Rev. Caatinga vol.31 no.2 Mossoró abr./jun. 2018 







2 Embrapa Algodão, Campina Grande, PB, Brazil;,,


No-tillage cotton systems require soil coverage with cover crop residue for a longer time due to the late cycle of cotton. However, decomposition rates may vary between cover crops, and the adjustment of models to describe it is critical to no-tillage cotton management. Two non-linear regression models, exponential (EM) and Michaelis-Menten (MM), were adjusted to dry matter decomposition of cover crops in a cotton no-tillage system, in Brazil. Three field trials were performed in 2012 for the cover crops Urochloa ruziziensis (brachiaria), Pennisetum glaucum (pearl millet), and Cajanus cajan (pigeon pea). Samples of cover crop were collected at 20, 50, 70, 110, 140, and 170 days after sowing upland cotton to measure dry matter decomposition. MM showed better adjustment than EM for all cover crops. The estimations of half-life parameters were different between the cover crops, suggesting that each cover crop has its own rate of decomposition. For pearl millet, brachiaria, and pigeon pea, the half-life estimation by exponential model was over the MM in 9, 12, and 12 days.

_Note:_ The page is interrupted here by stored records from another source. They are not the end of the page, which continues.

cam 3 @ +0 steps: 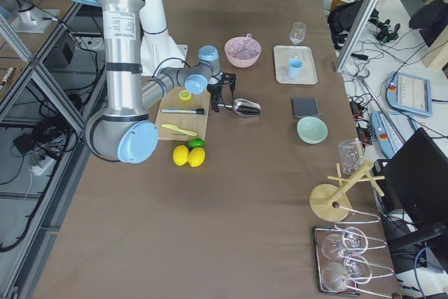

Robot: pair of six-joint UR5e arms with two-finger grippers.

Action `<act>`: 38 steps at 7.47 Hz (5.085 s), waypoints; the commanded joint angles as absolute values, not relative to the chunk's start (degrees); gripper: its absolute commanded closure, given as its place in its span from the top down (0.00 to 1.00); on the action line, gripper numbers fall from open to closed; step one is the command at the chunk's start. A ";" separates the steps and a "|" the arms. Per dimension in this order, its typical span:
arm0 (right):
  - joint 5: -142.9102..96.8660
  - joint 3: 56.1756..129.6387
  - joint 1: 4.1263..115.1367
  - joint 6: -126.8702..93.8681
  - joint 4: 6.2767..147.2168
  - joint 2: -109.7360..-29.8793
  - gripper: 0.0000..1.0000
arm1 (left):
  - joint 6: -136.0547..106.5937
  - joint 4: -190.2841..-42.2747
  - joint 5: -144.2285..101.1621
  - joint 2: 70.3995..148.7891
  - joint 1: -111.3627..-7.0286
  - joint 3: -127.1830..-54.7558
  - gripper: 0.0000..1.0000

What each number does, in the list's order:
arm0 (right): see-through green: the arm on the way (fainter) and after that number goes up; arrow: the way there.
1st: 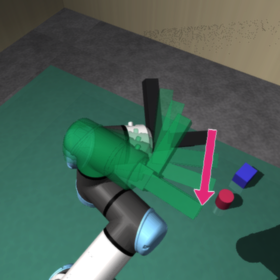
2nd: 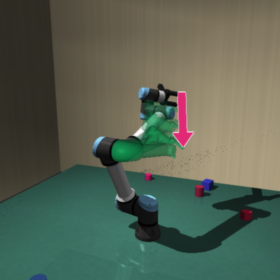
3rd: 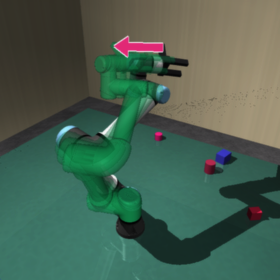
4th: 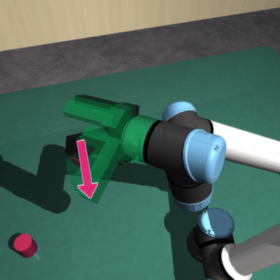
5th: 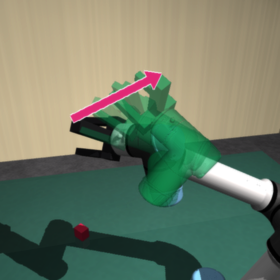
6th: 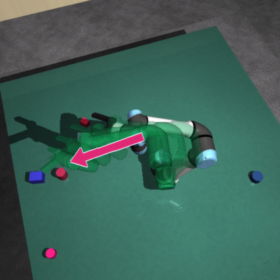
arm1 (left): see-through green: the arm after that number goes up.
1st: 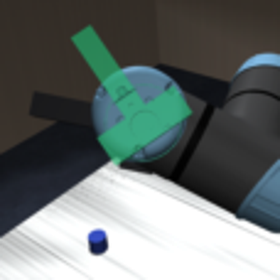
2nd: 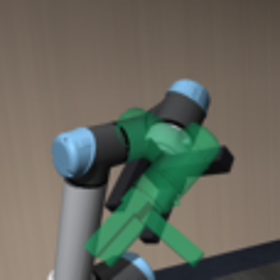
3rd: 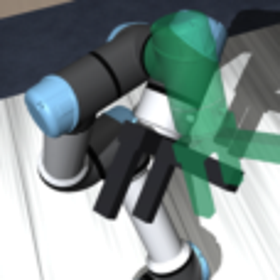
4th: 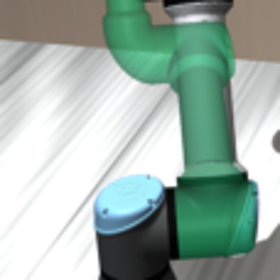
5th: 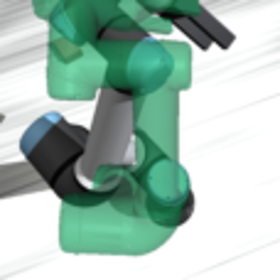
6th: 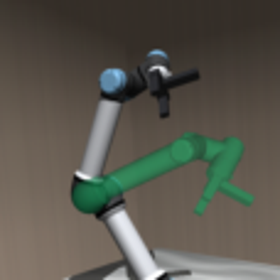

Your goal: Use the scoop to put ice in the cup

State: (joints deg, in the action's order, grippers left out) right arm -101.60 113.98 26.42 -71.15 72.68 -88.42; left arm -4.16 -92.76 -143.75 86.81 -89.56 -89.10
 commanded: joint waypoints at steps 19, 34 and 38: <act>-134.74 97.11 92.81 2.46 82.62 -100.72 1.00 | -3.60 -88.34 -138.43 86.66 -90.44 -89.65 0.98; -130.69 98.26 92.81 -0.62 88.86 -100.28 1.00 | -3.60 -88.95 -137.20 86.22 -88.24 -94.48 0.98; -132.10 98.17 92.55 -0.35 88.94 -100.20 1.00 | -3.52 -89.03 -137.02 86.39 -88.24 -94.39 0.98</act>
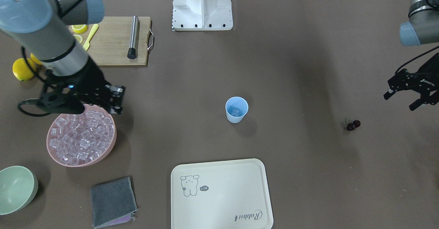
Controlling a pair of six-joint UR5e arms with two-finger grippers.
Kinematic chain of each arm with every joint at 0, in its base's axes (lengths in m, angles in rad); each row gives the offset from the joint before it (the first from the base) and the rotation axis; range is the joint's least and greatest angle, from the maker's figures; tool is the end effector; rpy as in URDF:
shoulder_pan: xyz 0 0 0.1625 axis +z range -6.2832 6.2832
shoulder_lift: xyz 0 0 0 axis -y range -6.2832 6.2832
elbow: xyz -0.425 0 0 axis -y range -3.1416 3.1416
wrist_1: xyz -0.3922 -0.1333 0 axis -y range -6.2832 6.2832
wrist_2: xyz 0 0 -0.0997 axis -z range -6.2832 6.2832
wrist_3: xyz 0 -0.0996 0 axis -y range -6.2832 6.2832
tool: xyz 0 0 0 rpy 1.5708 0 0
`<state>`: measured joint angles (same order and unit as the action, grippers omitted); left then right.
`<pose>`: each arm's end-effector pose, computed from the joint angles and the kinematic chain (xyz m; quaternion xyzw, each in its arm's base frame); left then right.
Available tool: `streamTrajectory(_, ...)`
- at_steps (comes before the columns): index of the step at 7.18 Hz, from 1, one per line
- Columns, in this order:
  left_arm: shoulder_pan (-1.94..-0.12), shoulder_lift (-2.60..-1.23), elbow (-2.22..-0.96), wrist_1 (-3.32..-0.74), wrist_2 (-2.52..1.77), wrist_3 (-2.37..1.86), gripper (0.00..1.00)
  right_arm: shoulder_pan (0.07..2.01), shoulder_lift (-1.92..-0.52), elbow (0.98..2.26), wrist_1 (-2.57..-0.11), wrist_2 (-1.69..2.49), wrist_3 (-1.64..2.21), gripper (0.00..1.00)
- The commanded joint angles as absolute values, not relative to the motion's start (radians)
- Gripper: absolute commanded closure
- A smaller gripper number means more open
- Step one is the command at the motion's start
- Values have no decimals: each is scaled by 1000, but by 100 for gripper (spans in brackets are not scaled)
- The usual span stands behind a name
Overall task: Put ice and cherries in cup
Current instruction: 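Carry the ice cube with the right gripper over the light-blue cup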
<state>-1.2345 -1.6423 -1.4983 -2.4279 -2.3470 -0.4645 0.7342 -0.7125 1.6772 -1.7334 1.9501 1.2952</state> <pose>0.1188 -0.5322 0.5581 0.2196 0.4668 0.1028 0.8504 -0.4408 -0.5277 0.1106 0.0335 -0.4195 0.1338 0.8972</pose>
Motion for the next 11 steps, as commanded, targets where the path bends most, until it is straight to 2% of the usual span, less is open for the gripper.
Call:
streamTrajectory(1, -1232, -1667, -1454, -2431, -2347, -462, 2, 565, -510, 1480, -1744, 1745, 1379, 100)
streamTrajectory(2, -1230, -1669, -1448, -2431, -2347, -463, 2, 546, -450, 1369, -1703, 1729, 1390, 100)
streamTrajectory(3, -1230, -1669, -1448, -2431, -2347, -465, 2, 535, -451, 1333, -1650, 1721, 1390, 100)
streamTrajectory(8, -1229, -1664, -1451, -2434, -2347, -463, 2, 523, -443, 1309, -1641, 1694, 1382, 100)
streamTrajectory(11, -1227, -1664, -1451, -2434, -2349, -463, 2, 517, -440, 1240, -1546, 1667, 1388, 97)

Keywords: Exponential model; Michaelis-Menten; Gossypium hirsutum; No-tillage


Para a semeadura direta é preciso adequada quantidade de palha sobre o solo, e devido ao longo ciclo do algodoeiro, sua persistência deve ser alta. Entretanto, como a decomposição dos resíduos vegetais ao longo do tempo pode variar entre as plantas de cobertura, o ajuste de modelos que melhor a descreva é essencial. Dois modelos de regressão não-linear, exponencial (ME) e Michaelis-Menten (MM), foram ajustados à decomposição de matéria seca de plantas de cobertura no sistema de semeadura direta do algodoeiro, em condições do Cerrado goiano. Três experimentos foram instalados no ano de 2012, cada um consistido de uma espécie de planta de cobertura, sendo Urochloa ruziziensis (braquiária ruziziensis), Pennisetum glaucum (milheto) e Cajanus cajan (guandu). Em cada ensaio, procedeu-se a amostragem da palha da planta de cobertura aos 20, 50, 70, 110, 140 e 170 dias após a semeadura do algodoeiro, para determinação da matéria seca remanescente. Para as três plantas de cobertura o modelo MM apresentou melhor ajuste que o ME. As estimativas dos tempos de meia-vida das palhadas via MM diferiram entre as plantas de cobertura, indicando que cada uma possui velocidade de decomposição específica. Para o milheto, o guandu e a braquiária, as estimativas de tempo de meia-vida pelo ME foram superiores às do MM em 9, 12 e 12 dias, respectivamente.

Palavras-chave: Modelo exponencial; Michaelis-Menten; Gossypium hirsutum; Plantio direto


The success of agriculture in the Brazilian “Cerrado” occurred parallel to the increased adoption of the no-tillage system. To ensure permanent soil cover for direct seeding of the cotton in that biome, some research has been conducted with cover crops (FERREIRA et al., 2010; FERREIRA et al., 2012), as the plant residues of the main crop provide little contribution to soil coverage and protection.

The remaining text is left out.